In college, I learned the power of the printed word. Careful attention to sentence structure, vocabulary and style in any academic paper could be the difference between an A or a C. Once, a well-meaning professor, slapped a freshly graded philosophy paper onto my desk and said, “If this music thing doesn’t work out for you, you could always make it as a writer.” He probably meant it as a compliment, but at age 20, I was filled with too many doubts about my worthiness as a musician to appreciate it.

When I began teaching elementary school music, I learned the power of the synonym and the metaphor. I wanted my young students to develop a richer vocabulary, so when I deliberately used a word unfamiliar to them, I’d follow it in the same sentence with a metaphor or a series of synonyms to clarify its meaning.
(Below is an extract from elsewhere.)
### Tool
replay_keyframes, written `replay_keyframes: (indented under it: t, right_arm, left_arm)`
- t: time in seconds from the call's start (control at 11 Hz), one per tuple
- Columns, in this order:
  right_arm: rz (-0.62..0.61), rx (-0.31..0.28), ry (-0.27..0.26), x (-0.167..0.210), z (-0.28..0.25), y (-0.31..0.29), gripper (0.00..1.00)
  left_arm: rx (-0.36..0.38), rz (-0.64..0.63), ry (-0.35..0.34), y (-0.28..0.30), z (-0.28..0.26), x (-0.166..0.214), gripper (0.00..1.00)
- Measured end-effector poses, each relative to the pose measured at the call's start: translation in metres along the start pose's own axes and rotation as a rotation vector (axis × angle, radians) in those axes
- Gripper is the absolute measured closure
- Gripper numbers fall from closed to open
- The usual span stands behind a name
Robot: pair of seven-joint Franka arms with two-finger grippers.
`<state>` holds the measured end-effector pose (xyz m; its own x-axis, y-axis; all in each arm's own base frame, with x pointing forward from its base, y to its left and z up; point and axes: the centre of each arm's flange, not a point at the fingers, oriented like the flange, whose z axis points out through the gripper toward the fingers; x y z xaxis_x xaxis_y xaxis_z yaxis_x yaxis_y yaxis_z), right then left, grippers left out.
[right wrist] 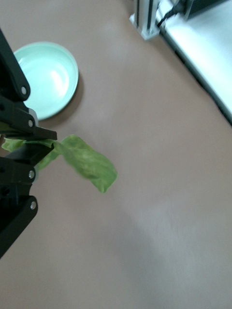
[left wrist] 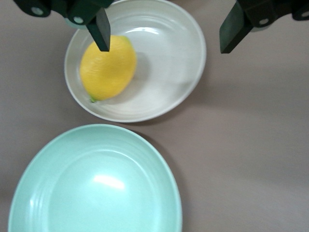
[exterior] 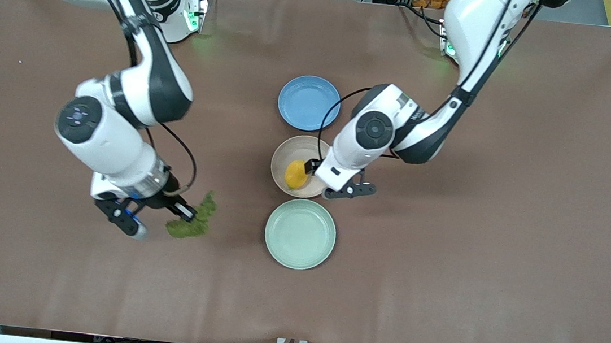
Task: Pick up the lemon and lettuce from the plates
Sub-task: 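Lift the lettuce with the right gripper while the left gripper lowers to the lemon, then close the left gripper on the lemon while the right gripper carries the lettuce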
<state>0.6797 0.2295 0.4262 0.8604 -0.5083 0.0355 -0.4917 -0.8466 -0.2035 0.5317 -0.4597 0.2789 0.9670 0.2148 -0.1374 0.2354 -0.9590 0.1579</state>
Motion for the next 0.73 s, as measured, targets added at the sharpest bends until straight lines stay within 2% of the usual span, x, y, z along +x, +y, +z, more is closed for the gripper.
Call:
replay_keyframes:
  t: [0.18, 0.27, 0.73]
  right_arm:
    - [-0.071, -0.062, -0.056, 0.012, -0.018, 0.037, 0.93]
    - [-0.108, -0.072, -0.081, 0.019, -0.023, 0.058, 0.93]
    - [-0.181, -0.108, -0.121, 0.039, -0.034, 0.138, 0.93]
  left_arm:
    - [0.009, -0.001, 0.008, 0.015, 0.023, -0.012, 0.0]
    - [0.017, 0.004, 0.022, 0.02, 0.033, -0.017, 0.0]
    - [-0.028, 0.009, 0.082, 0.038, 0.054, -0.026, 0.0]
As the artistic director of the Pennsylvania Youth Chorale, I learned the power of the detail. If I wanted the parents of my choristers to have their young singers at the right concert venue, on time, dressed in the proper uniform, with all their performance equipment in tow, I needed to be very specific in my weekly communications. If I wanted them to read that email, I had to be succinct.

Through a lifetime of extensive journaling I learned the power of honesty and vulnerability in my writing. Journals that hold my travel and meditation experiences, my nightly dreams and daily adventures, are treasure chests of the most intimate parts of myself.

In my 70th year, a traumatic personal crisis shook my world and threatened my very being. When I needed them most, the words I had served all those years, gathered to serve me. They comforted, healed, and eventually propelled me forward into a new relationship with them—into a  life-sustaining love affair with memoir.